# [Instructions to follow]
Leave every picture out, then reproduce the rest of the listing exactly.

[Data segment]

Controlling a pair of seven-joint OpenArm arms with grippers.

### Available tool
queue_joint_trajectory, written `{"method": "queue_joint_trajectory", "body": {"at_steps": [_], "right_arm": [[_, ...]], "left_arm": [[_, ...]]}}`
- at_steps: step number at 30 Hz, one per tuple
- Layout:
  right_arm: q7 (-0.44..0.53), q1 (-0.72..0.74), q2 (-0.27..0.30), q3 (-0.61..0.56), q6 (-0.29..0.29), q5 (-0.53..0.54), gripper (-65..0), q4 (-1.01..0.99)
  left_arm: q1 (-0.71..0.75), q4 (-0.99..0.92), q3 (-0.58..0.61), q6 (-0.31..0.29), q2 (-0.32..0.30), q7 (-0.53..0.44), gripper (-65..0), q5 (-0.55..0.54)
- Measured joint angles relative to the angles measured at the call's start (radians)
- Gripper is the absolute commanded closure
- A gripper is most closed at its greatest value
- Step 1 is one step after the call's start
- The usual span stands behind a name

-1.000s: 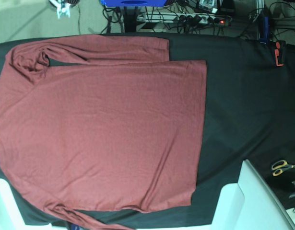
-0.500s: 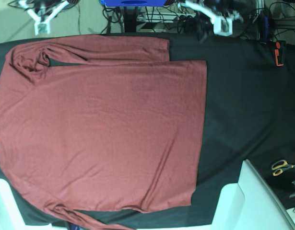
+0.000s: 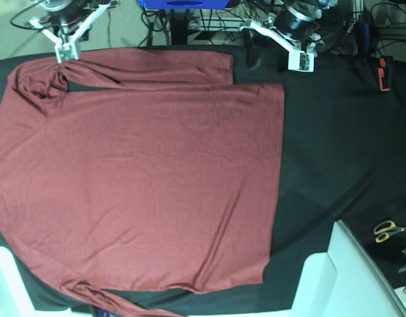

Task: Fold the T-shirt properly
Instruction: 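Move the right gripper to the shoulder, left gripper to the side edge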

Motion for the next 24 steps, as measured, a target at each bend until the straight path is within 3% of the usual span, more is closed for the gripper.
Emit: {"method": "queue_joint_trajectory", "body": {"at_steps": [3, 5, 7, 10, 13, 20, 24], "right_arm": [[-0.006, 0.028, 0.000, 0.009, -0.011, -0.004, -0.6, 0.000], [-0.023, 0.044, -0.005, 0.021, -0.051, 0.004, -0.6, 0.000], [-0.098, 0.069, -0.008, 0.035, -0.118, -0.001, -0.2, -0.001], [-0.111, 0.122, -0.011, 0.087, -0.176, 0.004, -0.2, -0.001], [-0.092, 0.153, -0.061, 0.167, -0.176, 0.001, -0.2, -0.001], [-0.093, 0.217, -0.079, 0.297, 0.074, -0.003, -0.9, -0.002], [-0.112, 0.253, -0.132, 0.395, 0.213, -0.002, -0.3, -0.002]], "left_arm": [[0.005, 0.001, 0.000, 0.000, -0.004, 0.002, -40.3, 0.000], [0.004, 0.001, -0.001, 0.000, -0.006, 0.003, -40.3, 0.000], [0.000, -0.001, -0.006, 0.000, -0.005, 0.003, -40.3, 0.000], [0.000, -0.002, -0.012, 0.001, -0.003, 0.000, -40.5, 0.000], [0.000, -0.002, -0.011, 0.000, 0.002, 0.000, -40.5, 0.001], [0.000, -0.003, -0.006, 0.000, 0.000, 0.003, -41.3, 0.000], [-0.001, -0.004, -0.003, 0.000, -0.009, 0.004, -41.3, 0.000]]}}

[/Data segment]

# [Finished exercise]
Controlling a pair of seven-joint OpenArm arms with grippers.

### Available tool
queue_joint_trajectory, written `{"method": "queue_joint_trajectory", "body": {"at_steps": [_], "right_arm": [[_, ...]], "left_arm": [[_, ...]]}}`
- at_steps: step number at 30 Hz, one per tuple
- Layout:
  right_arm: q7 (-0.44..0.53), q1 (-0.72..0.74), q2 (-0.27..0.30), q3 (-0.61..0.56), q6 (-0.29..0.29), q5 (-0.53..0.54), gripper (-65..0), q4 (-1.01..0.99)
  left_arm: q1 (-0.71..0.75), q4 (-0.99..0.92), q3 (-0.58..0.61), q6 (-0.31..0.29), q2 (-0.32..0.30), q7 (-0.53..0.44), gripper (-65..0), q5 (-0.55..0.54)
- Measured joint angles relative to the angles measured at the call's start (radians)
- Gripper is the absolute commanded closure
- A gripper is most closed at its greatest value
- Step 1 is one step after the call's start
- The usual span stands behind a name

-1.000s: 
-0.500s: 
+0.000s: 

Task: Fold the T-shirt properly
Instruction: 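Move the right gripper to the shoulder, left gripper to the side edge
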
Motion for the next 24 steps, as measured, a target at each bend until the straight path is within 3% of the usual span, more is closed for the gripper.
Emit: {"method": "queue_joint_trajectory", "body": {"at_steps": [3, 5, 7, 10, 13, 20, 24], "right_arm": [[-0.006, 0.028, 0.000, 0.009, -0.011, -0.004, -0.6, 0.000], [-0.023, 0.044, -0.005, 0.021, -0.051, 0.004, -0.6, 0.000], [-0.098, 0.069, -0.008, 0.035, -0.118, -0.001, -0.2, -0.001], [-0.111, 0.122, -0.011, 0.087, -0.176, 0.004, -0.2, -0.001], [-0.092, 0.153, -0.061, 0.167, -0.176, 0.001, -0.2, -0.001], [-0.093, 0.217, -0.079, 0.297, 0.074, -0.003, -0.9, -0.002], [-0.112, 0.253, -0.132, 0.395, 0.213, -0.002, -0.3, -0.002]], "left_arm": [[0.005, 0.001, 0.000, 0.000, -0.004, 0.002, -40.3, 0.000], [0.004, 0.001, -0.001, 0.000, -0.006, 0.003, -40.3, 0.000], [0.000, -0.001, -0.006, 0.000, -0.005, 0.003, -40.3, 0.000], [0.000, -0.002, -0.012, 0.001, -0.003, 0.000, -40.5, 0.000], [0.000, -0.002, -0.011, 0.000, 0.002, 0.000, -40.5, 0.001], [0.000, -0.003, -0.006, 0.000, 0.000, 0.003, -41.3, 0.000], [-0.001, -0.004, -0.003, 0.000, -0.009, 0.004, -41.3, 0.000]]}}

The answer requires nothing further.